ERROR: The size of tensor a () must match the size of tensor b () at non-singleton dimension 1

Hi all :wave:t4: Thanks in advance for the help.

I’m trying to migrate from using a sentencetransformer model from huggingface on device to using an inference endpoint hosted by huggingface for feature extraction.

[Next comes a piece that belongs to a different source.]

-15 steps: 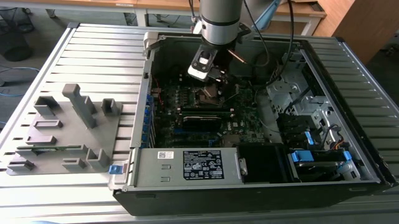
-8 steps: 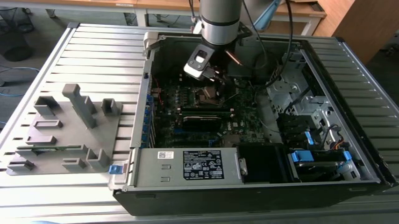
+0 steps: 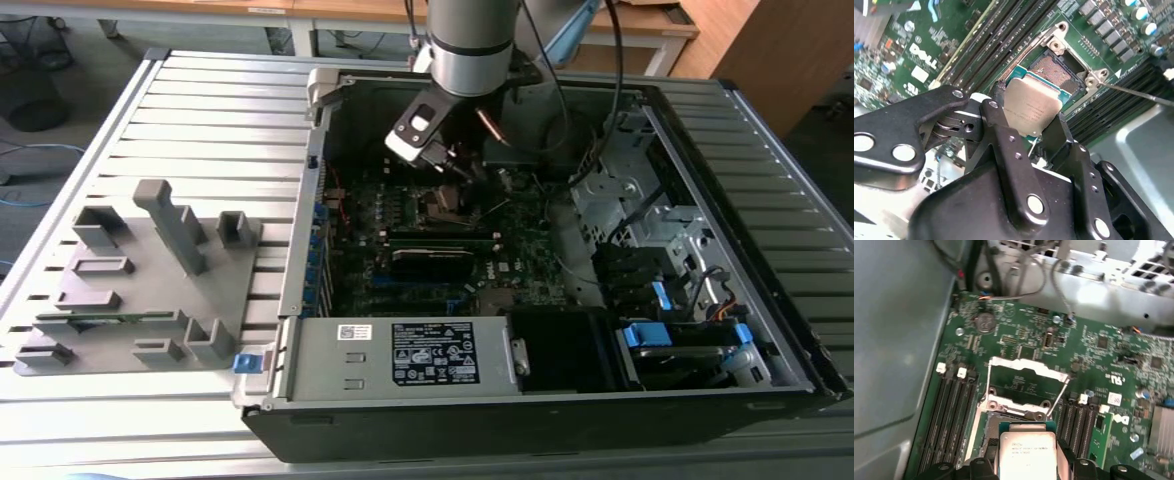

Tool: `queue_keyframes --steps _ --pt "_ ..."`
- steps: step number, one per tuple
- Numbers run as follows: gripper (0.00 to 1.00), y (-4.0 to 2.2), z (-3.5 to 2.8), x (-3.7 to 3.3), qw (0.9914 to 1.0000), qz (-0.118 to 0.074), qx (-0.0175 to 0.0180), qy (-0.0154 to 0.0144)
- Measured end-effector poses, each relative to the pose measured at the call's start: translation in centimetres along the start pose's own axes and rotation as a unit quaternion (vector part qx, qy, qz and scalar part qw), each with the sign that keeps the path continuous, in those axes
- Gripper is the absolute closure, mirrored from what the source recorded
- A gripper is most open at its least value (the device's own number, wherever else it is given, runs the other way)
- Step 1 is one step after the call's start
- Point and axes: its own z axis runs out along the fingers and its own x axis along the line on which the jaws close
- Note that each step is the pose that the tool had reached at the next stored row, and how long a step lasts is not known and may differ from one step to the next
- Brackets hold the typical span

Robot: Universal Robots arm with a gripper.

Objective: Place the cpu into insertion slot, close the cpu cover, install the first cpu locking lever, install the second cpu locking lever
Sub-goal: 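Place the cpu into insertion slot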

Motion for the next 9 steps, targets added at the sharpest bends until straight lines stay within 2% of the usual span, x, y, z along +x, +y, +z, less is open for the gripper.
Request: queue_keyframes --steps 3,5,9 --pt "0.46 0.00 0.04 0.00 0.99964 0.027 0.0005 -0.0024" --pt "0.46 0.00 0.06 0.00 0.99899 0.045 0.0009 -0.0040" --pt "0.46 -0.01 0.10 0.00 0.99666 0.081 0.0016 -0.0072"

I’ve setup a hosted inference service for the same model I was using locally.

What I’m doing now:

embeddings_model = SentenceTransformer("thenlper/gte-small")
embeddings_model.encode(docs, show_progress_bar=True)

What I’m trying to change to:


API_URL = "https://<redacted>.us-east-1.aws.endpoints.huggingface.cloud"
headers = {
	"Authorization": "Bearer <redacted>",
    "Content-Type": "application/json"
}

def query(payload):
	response = requests.post(API_URL, headers=headers, json=payload)
	return response.json()
	
output = query({
	"inputs": docs,
})

Unfortunately, when I try to do this, I end up invariably hitting an error such as The size of tensor a ) must match the size of tensor b () at non-singleton dimension 1. I’ve tried chunking the data down into smaller sections, but still hitting this issue. Any guidance would be appreciated.

When testing, docs is a list of 4000 strings. The first example works as expected, while the second one encounters the error described.